What to produce:
Could the data below please be reproduced word for word, without the pictures?

Collected data:
• • • • • • •

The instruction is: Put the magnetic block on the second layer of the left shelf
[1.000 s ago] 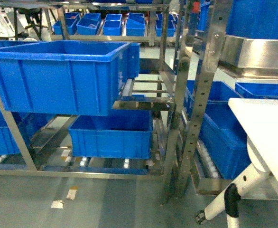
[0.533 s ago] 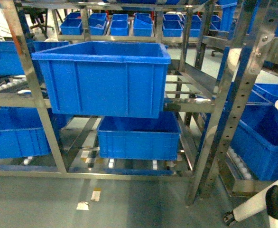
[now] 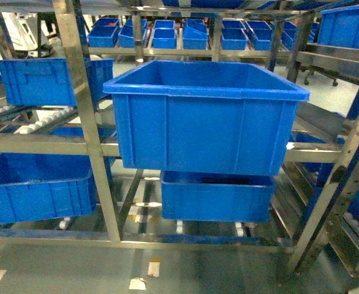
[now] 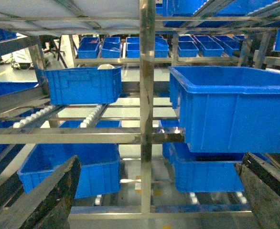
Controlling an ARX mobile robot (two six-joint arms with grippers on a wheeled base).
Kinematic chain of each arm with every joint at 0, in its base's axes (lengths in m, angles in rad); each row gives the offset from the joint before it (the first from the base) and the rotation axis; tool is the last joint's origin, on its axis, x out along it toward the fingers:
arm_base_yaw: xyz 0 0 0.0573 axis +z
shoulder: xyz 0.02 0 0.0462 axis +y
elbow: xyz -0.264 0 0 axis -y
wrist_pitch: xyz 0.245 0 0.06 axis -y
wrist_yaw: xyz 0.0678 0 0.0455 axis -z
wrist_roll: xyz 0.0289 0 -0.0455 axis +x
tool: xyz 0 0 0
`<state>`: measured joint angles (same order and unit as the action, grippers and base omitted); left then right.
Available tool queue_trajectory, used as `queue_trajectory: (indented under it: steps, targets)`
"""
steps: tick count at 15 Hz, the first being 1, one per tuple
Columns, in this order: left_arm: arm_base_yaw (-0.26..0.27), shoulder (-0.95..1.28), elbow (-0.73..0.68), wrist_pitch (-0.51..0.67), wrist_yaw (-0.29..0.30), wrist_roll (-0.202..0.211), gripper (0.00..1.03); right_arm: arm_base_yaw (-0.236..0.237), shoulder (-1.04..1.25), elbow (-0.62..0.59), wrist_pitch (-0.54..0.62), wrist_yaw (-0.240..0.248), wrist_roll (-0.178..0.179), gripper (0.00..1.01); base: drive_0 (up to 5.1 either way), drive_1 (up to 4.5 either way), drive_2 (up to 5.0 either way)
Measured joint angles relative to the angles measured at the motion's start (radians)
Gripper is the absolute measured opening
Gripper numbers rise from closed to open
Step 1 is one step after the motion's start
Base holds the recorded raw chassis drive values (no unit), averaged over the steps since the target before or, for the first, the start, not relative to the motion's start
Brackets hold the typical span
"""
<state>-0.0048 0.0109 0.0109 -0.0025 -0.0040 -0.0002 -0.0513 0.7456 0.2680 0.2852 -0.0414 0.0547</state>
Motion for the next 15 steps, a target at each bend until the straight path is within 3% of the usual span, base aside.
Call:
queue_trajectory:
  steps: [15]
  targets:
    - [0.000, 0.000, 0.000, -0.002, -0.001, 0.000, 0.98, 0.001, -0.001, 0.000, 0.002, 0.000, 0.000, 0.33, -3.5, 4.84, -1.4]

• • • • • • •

Reply:
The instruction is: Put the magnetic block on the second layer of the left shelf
[1.000 s ago] 
[0.533 s ago] 
[now] 
[now] 
Controlling an ARX mobile robot (two six-joint arms with grippers on a wheeled base).
Kinematic chain of each arm with every joint at 0, in its base's axes (lengths in m, angles in rad); each row gives the offset from the joint before it (the first from the base) and the rotation axis; tool is the last joint's origin, on its axis, x out along it toward the fingers:
arm_base_yaw: xyz 0 0 0.0573 axis +z
shoulder: xyz 0.02 0 0.0462 axis +y
elbow: xyz -0.264 0 0 axis -y
wrist_pitch: xyz 0.245 0 0.06 axis -y
wrist_yaw: xyz 0.0678 0 0.0455 axis -z
wrist_roll: xyz 0.0289 0 -0.0455 axis +x
tool: xyz 0 0 0
`<state>`: measured joint angles (same order and unit as the action, grippers and base omitted); left then right.
Available tool queue_trajectory, used as `queue_trajectory: (indented under it: steps, targets)`
"""
steps: tick count at 15 Hz, the first being 1, one per tuple
Columns, in this order: left_arm: arm_base_yaw (-0.26..0.27), shoulder (-0.95..1.28), elbow (-0.73..0.68), wrist_pitch (-0.51..0.67), wrist_yaw (-0.29..0.30), wrist_roll (-0.202..0.211), gripper (0.00..1.03); right_arm: arm_base_yaw (-0.236..0.237), shoulder (-1.04..1.25), elbow (-0.62..0.59), wrist_pitch (-0.54..0.62), wrist_yaw (-0.240..0.248), wrist_roll (-0.178..0.179), gripper (0.00..1.01); base: drive_0 (up to 5.1 either way), drive_1 (up to 4.5 either way), drive_2 (up to 5.0 either way)
Measured joint angles relative to the angles measured at the motion's start (radians)
Gripper is the absolute measured opening
Gripper numbers rise from closed to open
Step 1 is one step after the motion's start
Base holds the recorded raw chassis drive values (no unit), averaged over the steps since the target before or, for the first, the start, not relative to the motion's start
Brackets hold the typical span
"""
<state>-0.0048 0.0109 0.0109 -0.0025 -0.0040 -0.0002 -0.0513 0.7456 0.2680 0.2852 -0.0414 0.0547</state>
Motion for the next 15 steps, a target at each bend until the straight path is within 3% of the usual span, base aside.
Call:
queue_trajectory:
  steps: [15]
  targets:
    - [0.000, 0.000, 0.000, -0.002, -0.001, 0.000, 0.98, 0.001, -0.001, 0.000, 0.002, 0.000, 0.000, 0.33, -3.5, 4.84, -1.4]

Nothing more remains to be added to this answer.